Marks & Spencer return to the Netherlands

13th May 2013

Marks & Spencer unveiled their return to the Netherlands with the announcement of a small store in the heart of Amsterdam. The Amsterdam shop is the first of a plan to roll out a number of larger stores across the country, and was launched on the same day as the new M&S Netherlands website. There was already a high online demand from the Netherlands, with its high level of internet-savvy online shoppers. The new website is designed to cater to this experienced market, with a complementary mobile optimised site so that customers can browse the real and virtual shelves in the store then order online without losing that purchase impulse.

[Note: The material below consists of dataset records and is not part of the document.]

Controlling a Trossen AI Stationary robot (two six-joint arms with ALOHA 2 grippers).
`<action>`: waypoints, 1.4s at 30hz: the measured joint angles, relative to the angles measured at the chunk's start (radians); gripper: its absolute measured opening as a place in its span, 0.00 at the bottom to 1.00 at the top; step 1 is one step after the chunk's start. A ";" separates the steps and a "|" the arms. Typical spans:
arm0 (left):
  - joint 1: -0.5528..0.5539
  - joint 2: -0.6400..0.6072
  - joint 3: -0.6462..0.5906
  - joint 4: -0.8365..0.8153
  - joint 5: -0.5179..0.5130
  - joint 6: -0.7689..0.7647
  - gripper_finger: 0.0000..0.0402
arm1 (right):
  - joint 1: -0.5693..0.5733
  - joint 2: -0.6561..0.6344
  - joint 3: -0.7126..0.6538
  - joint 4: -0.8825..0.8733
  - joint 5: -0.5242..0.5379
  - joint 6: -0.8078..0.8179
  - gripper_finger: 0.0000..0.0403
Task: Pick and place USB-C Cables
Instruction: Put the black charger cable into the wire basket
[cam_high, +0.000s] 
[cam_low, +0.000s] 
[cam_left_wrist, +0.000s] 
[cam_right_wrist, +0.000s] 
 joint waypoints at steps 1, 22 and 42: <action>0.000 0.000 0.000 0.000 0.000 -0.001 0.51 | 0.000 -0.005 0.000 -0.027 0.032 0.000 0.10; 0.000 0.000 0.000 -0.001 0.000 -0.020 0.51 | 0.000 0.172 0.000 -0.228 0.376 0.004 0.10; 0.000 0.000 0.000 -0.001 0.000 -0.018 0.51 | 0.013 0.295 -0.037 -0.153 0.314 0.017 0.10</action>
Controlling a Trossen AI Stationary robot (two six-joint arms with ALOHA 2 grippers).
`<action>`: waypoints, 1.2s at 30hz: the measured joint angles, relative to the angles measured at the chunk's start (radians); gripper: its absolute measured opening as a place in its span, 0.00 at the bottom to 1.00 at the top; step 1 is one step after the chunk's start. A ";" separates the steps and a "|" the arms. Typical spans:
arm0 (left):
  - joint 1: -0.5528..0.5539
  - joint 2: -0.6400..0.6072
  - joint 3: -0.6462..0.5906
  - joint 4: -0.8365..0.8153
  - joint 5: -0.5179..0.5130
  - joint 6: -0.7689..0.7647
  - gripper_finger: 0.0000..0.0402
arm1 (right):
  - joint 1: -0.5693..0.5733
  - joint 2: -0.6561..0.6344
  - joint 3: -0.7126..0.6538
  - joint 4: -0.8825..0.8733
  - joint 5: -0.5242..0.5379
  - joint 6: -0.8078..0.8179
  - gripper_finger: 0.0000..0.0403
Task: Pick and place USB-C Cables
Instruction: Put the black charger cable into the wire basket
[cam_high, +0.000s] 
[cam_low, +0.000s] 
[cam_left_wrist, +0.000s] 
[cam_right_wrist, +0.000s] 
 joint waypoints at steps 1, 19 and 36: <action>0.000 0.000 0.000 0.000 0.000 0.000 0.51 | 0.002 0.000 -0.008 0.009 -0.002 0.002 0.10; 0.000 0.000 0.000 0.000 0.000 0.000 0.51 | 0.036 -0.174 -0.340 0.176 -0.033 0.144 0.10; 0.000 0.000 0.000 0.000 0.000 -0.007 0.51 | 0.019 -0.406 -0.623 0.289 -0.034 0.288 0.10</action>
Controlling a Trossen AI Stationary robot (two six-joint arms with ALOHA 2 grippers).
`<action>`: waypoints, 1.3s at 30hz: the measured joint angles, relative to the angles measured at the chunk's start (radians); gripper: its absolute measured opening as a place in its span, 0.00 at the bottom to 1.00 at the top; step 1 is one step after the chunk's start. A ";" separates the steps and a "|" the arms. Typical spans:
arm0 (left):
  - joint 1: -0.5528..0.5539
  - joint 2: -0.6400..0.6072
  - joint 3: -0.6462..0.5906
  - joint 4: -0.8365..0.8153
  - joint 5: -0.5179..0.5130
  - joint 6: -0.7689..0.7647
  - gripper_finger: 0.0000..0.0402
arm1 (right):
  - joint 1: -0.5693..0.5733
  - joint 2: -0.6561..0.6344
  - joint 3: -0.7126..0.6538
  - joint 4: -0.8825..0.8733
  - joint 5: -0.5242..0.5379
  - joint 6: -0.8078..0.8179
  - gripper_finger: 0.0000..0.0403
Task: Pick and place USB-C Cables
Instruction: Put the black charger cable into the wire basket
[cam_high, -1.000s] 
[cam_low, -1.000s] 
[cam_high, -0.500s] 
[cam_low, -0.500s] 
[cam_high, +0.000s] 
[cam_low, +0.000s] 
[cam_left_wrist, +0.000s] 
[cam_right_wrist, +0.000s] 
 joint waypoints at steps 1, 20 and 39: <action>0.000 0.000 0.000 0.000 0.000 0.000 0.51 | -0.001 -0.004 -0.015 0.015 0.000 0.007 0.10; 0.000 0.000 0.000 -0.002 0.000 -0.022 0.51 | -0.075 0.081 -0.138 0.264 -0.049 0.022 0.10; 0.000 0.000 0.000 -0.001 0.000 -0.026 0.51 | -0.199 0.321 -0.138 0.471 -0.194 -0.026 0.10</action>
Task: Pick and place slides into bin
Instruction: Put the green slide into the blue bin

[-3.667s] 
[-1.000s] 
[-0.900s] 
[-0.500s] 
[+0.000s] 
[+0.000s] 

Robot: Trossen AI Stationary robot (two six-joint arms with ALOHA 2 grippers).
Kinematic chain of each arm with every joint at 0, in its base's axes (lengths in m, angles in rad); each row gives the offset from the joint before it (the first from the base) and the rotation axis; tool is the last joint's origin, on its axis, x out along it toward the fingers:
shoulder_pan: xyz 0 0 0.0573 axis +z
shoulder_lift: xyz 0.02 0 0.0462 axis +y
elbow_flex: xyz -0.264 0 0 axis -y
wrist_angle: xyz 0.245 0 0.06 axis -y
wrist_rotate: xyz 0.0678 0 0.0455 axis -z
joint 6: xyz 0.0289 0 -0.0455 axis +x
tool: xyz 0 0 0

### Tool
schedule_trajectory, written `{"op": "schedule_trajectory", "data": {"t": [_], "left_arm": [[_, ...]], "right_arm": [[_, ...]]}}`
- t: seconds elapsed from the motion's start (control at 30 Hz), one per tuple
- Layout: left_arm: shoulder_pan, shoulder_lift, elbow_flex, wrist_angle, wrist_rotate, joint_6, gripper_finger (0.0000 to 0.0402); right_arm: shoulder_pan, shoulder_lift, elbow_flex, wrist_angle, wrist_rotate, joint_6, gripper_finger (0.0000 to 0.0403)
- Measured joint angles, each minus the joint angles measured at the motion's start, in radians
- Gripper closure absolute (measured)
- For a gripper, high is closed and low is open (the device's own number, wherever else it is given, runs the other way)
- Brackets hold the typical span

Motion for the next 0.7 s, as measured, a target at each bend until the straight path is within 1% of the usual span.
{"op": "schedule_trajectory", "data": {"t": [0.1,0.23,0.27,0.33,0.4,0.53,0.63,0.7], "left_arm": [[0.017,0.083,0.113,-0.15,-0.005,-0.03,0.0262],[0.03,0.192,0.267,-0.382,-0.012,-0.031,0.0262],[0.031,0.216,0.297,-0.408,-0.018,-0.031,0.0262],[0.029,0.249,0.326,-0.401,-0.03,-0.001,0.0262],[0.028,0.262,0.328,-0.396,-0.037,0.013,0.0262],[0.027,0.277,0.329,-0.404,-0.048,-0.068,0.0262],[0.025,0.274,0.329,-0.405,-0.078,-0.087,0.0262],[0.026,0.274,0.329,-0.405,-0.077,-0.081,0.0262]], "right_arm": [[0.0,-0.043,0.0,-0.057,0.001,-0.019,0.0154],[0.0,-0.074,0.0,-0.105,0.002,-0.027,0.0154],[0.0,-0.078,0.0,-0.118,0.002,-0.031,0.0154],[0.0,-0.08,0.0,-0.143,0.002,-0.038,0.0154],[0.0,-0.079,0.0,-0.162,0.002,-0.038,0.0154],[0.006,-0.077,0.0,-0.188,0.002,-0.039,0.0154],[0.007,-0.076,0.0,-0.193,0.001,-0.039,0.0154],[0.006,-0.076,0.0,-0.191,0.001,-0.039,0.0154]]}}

Photo by Markus Winkler on Unsplash

Photo by Markus Winkler on Unsplash

As well as selling food and fashion the 500 square metre Amsterdam store showcases cutting edge technologies to ‘improve and enhance’ the customer experience. Shoppers can browse the physical clothing display rails with their specially edited selection of the latest trends aimed at the Amsterdam clientèle. They can then also check out the latest styles in M&S’s new E-boutique via its Virtual Rails. There are two virtual rails installed in the store, each consisting of three stacked 46” screens, alongside two ‘pillar inspiration screens’ which show images of the clothes being modelled.

Once the customer has been inspired by and played with the combined real and virtual shopping experience, they can use one of the two in-store order points to place their order, with or without assistance from style advisors armed with iPads. The store also has free wifi so that it is effectively free for a customer to use their own mobile device to access the website and place an order.

M&S have 156 browse and order points across 63 stores, and have seen in-store orders increase by 10% on last year. They have over 1,500 iPad wielding customer assistants already, showing that the company is already integrating ‘bricks and clicks’ in their business model, and is now using it to enable them to display a wide range of merchandise in smaller stores.